=== EXERCISE MATERIALS ===
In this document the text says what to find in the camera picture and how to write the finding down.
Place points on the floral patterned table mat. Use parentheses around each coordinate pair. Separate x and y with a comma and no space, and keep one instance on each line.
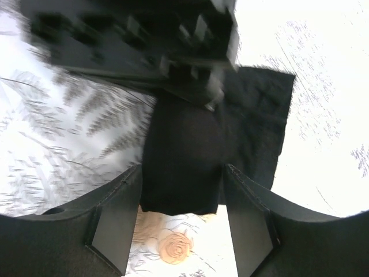
(62,136)

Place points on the black underwear beige waistband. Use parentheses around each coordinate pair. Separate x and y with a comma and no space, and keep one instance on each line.
(186,146)

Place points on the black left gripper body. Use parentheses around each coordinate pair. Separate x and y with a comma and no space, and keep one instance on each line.
(179,47)

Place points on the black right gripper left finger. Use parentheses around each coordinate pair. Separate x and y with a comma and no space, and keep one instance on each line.
(89,236)

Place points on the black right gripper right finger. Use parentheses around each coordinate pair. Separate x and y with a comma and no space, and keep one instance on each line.
(273,236)

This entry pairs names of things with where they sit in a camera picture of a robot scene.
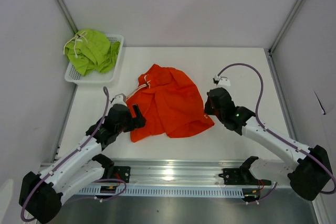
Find orange shorts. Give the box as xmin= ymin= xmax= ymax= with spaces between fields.
xmin=127 ymin=64 xmax=215 ymax=143

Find lime green shorts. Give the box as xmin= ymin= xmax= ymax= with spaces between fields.
xmin=63 ymin=28 xmax=121 ymax=76

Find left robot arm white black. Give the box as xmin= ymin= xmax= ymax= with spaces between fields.
xmin=19 ymin=103 xmax=146 ymax=223

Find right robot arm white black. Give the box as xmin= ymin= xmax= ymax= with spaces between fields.
xmin=204 ymin=87 xmax=332 ymax=201

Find white plastic basket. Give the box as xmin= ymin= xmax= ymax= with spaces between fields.
xmin=65 ymin=34 xmax=124 ymax=86

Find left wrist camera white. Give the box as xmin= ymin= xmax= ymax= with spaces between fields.
xmin=110 ymin=93 xmax=127 ymax=106

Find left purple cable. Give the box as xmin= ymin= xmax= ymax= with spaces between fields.
xmin=20 ymin=86 xmax=127 ymax=222

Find purple cable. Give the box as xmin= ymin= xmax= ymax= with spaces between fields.
xmin=216 ymin=62 xmax=336 ymax=195
xmin=20 ymin=86 xmax=127 ymax=222

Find aluminium mounting rail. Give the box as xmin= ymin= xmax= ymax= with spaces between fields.
xmin=39 ymin=158 xmax=292 ymax=189

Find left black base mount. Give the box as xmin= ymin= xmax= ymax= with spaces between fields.
xmin=102 ymin=166 xmax=131 ymax=183

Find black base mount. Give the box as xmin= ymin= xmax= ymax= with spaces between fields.
xmin=102 ymin=166 xmax=131 ymax=183
xmin=218 ymin=156 xmax=271 ymax=186

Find right aluminium frame post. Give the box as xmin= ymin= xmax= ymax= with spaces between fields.
xmin=268 ymin=0 xmax=322 ymax=55

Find aluminium frame post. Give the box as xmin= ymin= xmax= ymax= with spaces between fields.
xmin=268 ymin=0 xmax=322 ymax=55
xmin=55 ymin=0 xmax=78 ymax=34

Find slotted white cable duct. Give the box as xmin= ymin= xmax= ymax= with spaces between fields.
xmin=77 ymin=185 xmax=244 ymax=198

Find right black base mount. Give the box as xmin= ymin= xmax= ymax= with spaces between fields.
xmin=218 ymin=156 xmax=271 ymax=186

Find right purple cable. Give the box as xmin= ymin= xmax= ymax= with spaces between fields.
xmin=216 ymin=62 xmax=336 ymax=195

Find left aluminium frame post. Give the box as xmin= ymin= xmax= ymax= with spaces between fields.
xmin=55 ymin=0 xmax=78 ymax=34

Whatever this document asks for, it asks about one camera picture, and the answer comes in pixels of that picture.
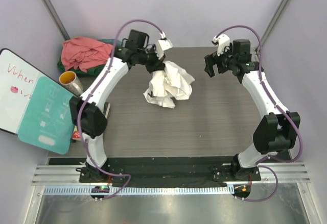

=== TASK DESCRIPTION ===
Find every line in the records that has the word "picture". Copy those lines.

=== SOLUTION TO THIS PROBLEM ===
In this document the text says what to find in the camera picture and how to write the finding down.
This entry pairs names of things with where they sit in a camera picture of a robot scene.
Whatever this document asks for, it asks about one camera picture, and the answer comes in pixels of that picture.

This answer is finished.